In this report we have exhibited a quick and extremely straightforward strategy for lossless picture pressure, called FELICS, in view of expectation with a two-neighbouring-pixel setting and coding with single bits and prefix codes. A portion of the prefix codes are GOLOMB-Rice codes, which are anything but difficult to execute and utilize and quick in activity. Utilization of GOLOMB-Rice codes requires picking a solitary whole number parameter; introduce an exceptionally broad parameter estimation strategy and demonstrate limits on its adequacy.


Amza, C. G. and Cicic, D. T. (2015) ‘Industrial image processing using fuzzy-logic’, in Procedia Engineering, pp. 492–498. doi: 10.1016/j.proeng.2015.01.404.

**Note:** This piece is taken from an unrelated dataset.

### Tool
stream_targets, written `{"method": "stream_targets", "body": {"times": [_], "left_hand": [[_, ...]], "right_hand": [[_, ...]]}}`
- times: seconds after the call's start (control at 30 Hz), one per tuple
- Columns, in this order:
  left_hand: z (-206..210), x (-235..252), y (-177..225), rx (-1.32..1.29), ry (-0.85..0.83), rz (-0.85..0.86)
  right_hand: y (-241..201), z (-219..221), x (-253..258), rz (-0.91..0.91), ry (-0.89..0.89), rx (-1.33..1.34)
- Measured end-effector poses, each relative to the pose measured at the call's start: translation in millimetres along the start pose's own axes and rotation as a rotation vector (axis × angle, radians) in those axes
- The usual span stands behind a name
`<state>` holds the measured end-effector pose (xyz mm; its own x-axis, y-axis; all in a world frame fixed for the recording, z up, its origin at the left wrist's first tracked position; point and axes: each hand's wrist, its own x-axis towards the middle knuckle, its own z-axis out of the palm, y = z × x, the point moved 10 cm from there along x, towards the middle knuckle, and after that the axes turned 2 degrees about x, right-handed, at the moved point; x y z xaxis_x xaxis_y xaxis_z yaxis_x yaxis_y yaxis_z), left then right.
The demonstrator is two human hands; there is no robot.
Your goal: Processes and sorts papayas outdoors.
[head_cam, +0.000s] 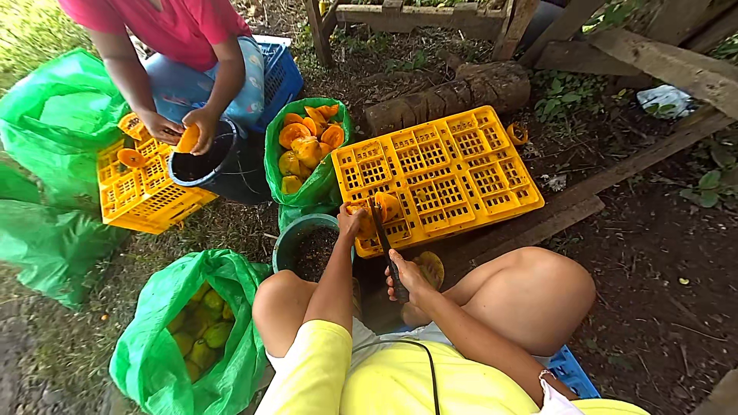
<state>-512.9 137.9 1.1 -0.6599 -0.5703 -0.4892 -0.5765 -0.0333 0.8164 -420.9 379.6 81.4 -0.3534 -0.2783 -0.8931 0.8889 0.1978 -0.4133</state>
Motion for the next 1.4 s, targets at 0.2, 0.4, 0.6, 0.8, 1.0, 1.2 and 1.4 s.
{"method": "stream_targets", "body": {"times": [0.2,0.4,0.6,0.8,1.0,1.2,1.4], "left_hand": [[1,-7,-3,-0.032,0.052,0.063],[1,-17,-1,-0.028,0.076,0.119],[0,-23,-1,-0.02,0.1,0.178],[0,-43,-6,-0.002,0.186,0.134],[-7,-35,-19,-0.054,0.149,0.091],[0,-36,-13,-0.115,0.051,0.171],[-3,-35,-15,-0.182,0.064,0.172]], "right_hand": [[7,4,4,0.064,-0.019,-0.013],[-6,15,25,0.058,0.014,-0.018],[-6,32,65,0.072,0.031,-0.01],[18,29,77,0.004,0.021,-0.103],[42,29,81,-0.029,0.028,-0.191],[29,34,109,-0.028,0.027,-0.178],[42,32,113,-0.034,0.001,-0.177]]}}
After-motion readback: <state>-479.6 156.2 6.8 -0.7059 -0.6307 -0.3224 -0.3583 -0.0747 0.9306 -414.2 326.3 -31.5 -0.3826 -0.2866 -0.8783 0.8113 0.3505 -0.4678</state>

Bloch, I. (2015) ‘Fuzzy sets for image processing and understanding’, Fuzzy Sets and Systems, 281, pp. 280–291. doi: 10.1016/j.fss.2015.06.017.

Jain, S., Jagtap, V. and Pise, N. (2015) ‘Computer aided melanoma skin cancer detection using image processing’, in Procedia Computer Science, pp. 736–741. doi: 10.1016/j.procs.2015.04.209.

Kmiec, B. et al. (2013) ‘Organellar oligopeptidase (OOP) provides a complementary pathway for targeting peptide degradation in mitochondria and chloroplasts’, Proceedings of the National Academy of Sciences, 110(40), pp. E3761–E3769. doi: 10.1073/pnas.1307637110.

Nunes, P. J. C., Fonseca, J. and Vieira, M. (2015) ‘PhpSAFE: A Security Analysis Tool for OOP Web Application Plugins’, in Proceedings of the International Conference on Dependable Systems and Networks, pp. 299–306. doi: 10.1109/DSN.2015.16.

Wang, Q. et al. (2015) ‘Out-of-pocket expenditure on chronic non-communicable diseases in Sub-Saharan Africa: The case of rural Malawi’, PLoS ONE, 10(1). doi: 10.1371/journal.pone.0116897.

Zaitoun, N. M. and Aqel, M. J. (2015) ‘Survey on Image Segmentation Techniques’, in Procedia Computer Science, pp. 797–806. doi: 10.1016/j.procs.2015.09.027.